Jumaat, 8 April 2011

Peritoneal Dialysis

What is Peritoneal Dialysis?



Peritoneal dialysis (PD) is an alternative treatment to haemo-dialysis. A special sterile fluid is introduced into the abdomen through a permanent tube that is placed in the peritoneal cavity. The fluid circulates through abdomen to draw impurities from surrounding blood vessels in the peritoneum, which is then drained from the body.
PD can be carried out at home, at work, or on trips, but requires careful supervision. PD gives patients more control. However, they need to work closely with the health care team including the nephrologist, dialysis nurse, dialysis technician, dietitian and social worker. The role of the PD patient and his/her family are very important. By learning more about the treatment, patients can work with the health care team to achieve the best possible results and lead an active life.


How does it work?

The walls of the abdominal cavity are lined with a membrane called the peritoneum, which allows waste products and extra fluid to pass from your blood into the dialysis solution. In PD, a soft tube called a catheter is used to fill the abdomen with a cleansing liquid called dialysis solution. The solution contains a type of sugar called dextrose that will pull waste and extra fluid into the abdominal cavity, will be exuded out of the body when the dialysis solution is drained. The used solution will be thrown away.
The process of draining and filling is called an exchange and takes about 30 to 40 minutes. The period when the dialysis solution is in the abdomen is called the dwell time. A typical schedule calls for four exchanges a day, each with a dwell time of 4 to 6 hours.
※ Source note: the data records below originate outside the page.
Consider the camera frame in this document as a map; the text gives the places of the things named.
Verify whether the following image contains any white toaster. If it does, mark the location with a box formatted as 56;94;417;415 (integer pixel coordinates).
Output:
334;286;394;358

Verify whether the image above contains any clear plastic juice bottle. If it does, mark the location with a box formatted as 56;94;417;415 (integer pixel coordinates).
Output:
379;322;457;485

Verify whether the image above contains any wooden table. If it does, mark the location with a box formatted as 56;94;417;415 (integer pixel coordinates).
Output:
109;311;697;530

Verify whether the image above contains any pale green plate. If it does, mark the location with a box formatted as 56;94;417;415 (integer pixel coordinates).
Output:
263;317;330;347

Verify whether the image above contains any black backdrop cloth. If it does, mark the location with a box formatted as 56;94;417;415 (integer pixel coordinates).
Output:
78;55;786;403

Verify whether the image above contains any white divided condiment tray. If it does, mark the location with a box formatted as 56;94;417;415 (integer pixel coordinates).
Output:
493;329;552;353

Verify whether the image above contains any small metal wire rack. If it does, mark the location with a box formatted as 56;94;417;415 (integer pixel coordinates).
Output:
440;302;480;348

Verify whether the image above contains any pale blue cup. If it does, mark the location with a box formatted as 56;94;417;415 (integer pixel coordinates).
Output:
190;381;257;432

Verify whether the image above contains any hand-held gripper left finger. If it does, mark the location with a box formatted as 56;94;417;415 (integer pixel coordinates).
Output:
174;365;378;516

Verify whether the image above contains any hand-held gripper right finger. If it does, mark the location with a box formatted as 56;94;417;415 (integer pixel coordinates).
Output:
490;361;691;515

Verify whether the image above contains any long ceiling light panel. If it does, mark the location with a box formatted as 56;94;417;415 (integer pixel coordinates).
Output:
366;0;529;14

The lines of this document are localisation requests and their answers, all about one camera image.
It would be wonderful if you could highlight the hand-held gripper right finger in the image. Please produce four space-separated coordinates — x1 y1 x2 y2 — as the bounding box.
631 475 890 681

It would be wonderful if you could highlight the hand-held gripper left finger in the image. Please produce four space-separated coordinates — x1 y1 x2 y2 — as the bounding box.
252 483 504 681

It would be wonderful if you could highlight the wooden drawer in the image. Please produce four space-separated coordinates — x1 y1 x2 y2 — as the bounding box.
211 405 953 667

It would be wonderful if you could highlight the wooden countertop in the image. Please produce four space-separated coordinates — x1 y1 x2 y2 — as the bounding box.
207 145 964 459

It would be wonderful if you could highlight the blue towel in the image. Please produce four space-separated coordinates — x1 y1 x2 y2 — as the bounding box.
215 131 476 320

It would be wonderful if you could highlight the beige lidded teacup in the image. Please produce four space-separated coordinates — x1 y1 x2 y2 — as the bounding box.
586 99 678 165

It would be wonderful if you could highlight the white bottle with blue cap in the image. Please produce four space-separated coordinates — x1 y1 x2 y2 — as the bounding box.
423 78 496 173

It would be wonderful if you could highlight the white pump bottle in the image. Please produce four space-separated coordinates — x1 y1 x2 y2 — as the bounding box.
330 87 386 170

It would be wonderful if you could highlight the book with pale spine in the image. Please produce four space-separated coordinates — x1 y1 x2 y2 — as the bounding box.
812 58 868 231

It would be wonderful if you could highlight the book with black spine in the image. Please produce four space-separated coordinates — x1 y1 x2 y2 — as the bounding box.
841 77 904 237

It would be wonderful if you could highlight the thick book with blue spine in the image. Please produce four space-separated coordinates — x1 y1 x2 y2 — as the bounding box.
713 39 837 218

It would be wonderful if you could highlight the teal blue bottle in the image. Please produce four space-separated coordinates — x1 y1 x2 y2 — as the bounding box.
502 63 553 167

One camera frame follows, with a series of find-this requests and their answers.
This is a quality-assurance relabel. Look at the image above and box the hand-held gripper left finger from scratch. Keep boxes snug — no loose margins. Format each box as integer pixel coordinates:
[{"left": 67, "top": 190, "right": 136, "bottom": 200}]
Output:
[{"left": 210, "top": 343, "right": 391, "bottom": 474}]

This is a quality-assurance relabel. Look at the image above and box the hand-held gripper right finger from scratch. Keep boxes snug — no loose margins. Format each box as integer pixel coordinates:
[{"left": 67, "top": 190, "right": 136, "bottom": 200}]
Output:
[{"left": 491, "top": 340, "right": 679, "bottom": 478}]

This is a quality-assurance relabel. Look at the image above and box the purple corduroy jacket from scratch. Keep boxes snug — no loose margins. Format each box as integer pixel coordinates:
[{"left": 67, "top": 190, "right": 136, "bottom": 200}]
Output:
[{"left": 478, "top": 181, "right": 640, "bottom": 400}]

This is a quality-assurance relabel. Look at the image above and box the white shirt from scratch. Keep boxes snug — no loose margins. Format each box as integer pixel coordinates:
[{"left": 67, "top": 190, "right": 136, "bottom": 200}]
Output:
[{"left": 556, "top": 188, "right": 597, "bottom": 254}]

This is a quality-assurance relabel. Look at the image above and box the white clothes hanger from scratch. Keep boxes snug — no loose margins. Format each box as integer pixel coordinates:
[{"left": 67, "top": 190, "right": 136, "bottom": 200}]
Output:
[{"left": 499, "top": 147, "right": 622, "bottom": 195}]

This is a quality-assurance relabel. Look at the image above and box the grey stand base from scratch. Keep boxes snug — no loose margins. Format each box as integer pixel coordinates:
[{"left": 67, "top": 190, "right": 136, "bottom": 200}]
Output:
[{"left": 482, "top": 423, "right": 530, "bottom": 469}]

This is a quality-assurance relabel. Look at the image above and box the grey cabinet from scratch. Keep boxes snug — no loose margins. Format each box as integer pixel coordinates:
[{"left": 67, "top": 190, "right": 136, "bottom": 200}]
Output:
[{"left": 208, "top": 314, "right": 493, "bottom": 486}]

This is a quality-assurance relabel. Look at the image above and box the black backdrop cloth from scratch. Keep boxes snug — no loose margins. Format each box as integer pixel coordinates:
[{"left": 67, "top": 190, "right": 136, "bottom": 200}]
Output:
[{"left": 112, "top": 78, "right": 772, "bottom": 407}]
Different types of PD have different schedules of daily exchanges.


Types of PD

There are two types of Peritoneal Dialysis:
Continuous Ambulatory Peritoneal Dialysis (CAPD) 
Unlike Haemodialysis, patients do not need a machine for CAPD. They need gravity to fill and empty their abdomen. The doctor will prescribe the number of exchanges a patient needs, typically three or four exchanges during the day and one evening exchange with a long overnight dwell time while one sleeps. As the word "ambulatory" suggests, the patient can walk around with the dialysis solution in the abdomen.
Automated Peritoneal Dialysis (APD)
An alternative to CAPD is Automated Peritoneal Dialysis (APD) where a machine called a cycler will change the dialysate solution during the night, usually while patients are asleep. This means that patients have to be attached to the machine for 8-10 hours.

Benefits of APD

APD is suggested to offer a number of unproven psychosocial benefits over CAPD. It relates directly to fewer connections and allows patient to lead a normal lifestyle during the day, particularly for workers, school pupils and those taking care of the elderly or debilitated patients. Additional benefits include the absence of fluid during the day, which possibly reduces back pain and body image difficulties. Performing APD at night in the supine position also results in reduced intra-abdominal pressures as compared with the upright position in CAPD.
APD is designed to be simple and is often performed in the bedroom. The machines are user-friendly. Before going to sleep, the machine needs to be loaded with fluid. It will then perform a number of cycles throughout the night. The fluid is drained away into a large drainage bag for disposal. Often, the machine will provide a last fill of fluid, which stays inside the tummy until the following night when it is drained away.
Peritoneal dialysis units worldwide are increasingly adopting APD. It is estimated that one quarter of the world's peritoneal dialysis patients are now on APD. The use of cyclers in North America has increased from 10% in 1990 to 43% in 1997. 60% of patients treated with APD in North America also receive at least one exchange during the day. APD is more expensive than CAPD, but is usually cheaper than a transfer to in-centre Haemodialysis.

PD Effectiveness Testing

To see if the exchanges are removing enough waste products such as urea, several tests must be performed regularly. These tests are especially important during the first weeks of dialysis to determine whether the patient is receiving an adequate amount or dose of dialysis.
The peritoneal equilibration test measures how much sugar has been absorbed from a bag of infused dialysis solution and how much urea and creatinine have entered into the solution during the 4-hour exchange.
In the clearance test, samples of used solution drained over a 24-hour period are collected, and a blood sample is obtained during the day when the used solution is collected. The amount of urea in the used solution is compared with the amount in the blood to see how effective the PD schedule is in removing urea from the blood.
From the used solution, urine and blood measurements, the health care team can compute a urea clearance rate called Kt/V and a creatinine clearance rate. The residual clearance of the kidneys is also considered. These measurements will show whether the PD prescription is adequate. If the laboratory results show that the dialysis schedule is not removing enough urea and creatinine, the doctor can change the prescription.